■ **Records from a data source**:
/---

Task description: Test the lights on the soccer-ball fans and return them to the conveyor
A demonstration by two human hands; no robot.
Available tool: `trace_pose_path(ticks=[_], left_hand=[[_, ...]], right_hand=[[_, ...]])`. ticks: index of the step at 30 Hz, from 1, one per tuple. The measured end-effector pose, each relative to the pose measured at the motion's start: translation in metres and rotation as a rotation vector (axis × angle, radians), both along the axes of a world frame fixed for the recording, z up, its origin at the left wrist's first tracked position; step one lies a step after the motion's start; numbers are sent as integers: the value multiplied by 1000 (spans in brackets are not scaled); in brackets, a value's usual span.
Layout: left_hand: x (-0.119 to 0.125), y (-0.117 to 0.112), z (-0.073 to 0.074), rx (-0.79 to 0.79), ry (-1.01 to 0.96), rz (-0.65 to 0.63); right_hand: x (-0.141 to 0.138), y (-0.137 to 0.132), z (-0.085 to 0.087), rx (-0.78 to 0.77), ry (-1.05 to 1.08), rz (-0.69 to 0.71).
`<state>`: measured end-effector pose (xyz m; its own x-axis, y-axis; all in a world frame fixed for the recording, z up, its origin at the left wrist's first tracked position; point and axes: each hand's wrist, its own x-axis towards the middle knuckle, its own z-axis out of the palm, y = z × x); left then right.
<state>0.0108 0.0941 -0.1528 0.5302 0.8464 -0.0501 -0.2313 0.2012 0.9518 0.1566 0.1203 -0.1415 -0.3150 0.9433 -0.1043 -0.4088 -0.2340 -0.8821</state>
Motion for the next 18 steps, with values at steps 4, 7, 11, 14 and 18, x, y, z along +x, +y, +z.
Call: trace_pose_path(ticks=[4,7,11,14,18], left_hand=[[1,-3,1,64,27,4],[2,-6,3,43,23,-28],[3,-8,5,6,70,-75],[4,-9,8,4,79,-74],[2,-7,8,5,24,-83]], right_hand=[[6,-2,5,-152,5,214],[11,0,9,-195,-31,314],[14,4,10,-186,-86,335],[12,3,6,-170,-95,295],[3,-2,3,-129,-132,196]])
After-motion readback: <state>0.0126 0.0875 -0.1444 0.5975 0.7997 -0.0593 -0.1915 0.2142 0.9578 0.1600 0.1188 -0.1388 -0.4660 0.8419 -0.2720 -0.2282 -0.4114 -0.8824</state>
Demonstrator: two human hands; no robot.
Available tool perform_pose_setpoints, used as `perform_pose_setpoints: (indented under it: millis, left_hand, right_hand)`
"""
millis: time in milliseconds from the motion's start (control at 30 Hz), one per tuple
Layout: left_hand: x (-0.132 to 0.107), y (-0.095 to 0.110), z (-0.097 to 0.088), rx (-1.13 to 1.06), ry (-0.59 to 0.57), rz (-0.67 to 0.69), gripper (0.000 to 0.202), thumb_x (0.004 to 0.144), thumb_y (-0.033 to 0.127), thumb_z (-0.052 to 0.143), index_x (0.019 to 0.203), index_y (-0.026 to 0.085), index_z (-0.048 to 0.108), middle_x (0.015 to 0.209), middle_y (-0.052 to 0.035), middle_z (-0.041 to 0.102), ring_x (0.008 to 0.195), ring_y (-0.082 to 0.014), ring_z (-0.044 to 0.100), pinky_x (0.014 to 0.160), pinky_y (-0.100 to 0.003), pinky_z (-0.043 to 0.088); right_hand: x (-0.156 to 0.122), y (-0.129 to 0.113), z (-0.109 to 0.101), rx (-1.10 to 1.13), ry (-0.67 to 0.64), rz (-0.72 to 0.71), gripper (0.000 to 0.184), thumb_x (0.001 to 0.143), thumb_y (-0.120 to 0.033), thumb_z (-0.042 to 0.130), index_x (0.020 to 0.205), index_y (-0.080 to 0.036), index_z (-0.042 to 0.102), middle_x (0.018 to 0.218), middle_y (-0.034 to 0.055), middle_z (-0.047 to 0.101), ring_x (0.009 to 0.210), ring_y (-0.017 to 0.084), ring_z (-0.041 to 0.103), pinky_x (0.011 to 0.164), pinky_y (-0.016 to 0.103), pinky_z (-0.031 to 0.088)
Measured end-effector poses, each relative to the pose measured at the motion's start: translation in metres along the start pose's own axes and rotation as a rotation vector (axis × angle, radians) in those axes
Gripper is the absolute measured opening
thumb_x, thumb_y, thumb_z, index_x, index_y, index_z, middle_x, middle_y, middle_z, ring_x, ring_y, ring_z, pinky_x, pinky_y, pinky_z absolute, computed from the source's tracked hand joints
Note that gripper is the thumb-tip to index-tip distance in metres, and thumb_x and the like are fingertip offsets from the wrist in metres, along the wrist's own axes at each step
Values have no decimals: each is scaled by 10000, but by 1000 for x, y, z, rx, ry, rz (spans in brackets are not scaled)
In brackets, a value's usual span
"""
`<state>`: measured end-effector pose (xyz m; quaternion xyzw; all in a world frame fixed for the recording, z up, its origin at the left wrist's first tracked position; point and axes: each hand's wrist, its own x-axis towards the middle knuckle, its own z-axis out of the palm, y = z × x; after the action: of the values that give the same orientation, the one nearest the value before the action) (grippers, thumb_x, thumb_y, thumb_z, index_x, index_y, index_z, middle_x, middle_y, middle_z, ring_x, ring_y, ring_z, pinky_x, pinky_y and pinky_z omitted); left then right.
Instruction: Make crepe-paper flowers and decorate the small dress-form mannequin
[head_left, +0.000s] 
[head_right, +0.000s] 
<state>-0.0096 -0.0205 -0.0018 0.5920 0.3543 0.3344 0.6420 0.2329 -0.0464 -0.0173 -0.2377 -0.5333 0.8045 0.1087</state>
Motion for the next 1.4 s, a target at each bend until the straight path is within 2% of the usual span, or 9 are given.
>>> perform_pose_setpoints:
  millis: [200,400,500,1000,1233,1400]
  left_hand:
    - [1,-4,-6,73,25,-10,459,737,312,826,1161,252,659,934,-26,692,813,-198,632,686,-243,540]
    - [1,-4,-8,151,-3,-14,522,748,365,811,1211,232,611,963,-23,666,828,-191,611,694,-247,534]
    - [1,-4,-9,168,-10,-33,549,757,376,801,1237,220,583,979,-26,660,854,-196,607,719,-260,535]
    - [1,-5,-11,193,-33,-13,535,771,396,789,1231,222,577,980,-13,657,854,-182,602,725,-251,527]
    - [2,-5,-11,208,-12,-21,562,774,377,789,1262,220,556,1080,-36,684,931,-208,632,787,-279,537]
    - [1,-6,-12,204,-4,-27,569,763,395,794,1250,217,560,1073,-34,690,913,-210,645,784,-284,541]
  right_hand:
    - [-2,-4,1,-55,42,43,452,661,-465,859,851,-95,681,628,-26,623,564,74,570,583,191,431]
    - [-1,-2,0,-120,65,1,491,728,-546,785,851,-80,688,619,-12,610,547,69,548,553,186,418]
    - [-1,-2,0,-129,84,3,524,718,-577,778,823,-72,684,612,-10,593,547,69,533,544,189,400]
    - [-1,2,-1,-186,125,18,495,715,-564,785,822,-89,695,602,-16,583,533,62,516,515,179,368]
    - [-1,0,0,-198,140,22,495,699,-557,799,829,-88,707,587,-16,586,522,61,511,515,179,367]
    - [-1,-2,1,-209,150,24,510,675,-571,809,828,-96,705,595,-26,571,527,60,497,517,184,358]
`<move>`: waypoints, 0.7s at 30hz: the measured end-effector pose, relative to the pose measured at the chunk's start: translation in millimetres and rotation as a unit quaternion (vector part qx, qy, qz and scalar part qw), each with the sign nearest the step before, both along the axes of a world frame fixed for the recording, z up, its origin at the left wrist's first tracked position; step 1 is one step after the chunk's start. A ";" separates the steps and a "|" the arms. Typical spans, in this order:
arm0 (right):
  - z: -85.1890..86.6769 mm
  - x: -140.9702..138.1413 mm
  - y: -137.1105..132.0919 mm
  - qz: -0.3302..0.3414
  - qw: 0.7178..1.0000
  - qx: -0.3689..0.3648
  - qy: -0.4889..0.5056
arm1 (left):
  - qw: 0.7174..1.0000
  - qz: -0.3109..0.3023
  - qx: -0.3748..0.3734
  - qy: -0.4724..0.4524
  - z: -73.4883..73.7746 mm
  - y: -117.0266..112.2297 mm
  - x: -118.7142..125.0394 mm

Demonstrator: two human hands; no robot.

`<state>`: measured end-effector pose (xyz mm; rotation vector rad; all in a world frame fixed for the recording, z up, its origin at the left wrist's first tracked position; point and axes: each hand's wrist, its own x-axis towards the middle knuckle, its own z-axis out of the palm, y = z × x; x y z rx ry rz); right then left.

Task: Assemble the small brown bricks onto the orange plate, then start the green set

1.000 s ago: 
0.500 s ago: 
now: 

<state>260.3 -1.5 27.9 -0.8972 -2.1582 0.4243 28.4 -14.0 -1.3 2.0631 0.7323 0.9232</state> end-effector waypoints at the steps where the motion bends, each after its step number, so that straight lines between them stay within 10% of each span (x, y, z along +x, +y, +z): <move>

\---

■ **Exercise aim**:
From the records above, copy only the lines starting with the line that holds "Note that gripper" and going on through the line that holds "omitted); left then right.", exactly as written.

■ **Exercise result**:
Note that gripper is the thumb-tip to index-tip distance in metres, and thumb_x and the like are fingertip offsets from the wrist in metres, along the wrist's own axes at each step
Values have no decimals: each is scaled by 10000, but by 1000 for x, y, z, rx, ry, rz (spans in brackets are not scaled)
In brackets, a value's usual span
"""
`<state>`: measured end-effector pose (xyz m; quaternion xyzw; all in a world frame fixed for the recording, z up, its origin at the left wrist's first tracked position; point and axes: each hand's wrist, its own x-axis towards the middle knuckle, its own z-axis out of the palm, y = z × x; after the action: of the values that give the same orientation, the one nearest the value before the action) (grippers, thumb_x, thumb_y, thumb_z, index_x, index_y, index_z, middle_x, middle_y, middle_z, ring_x, ring_y, ring_z, pinky_x, pinky_y and pinky_z omitted); left then right.

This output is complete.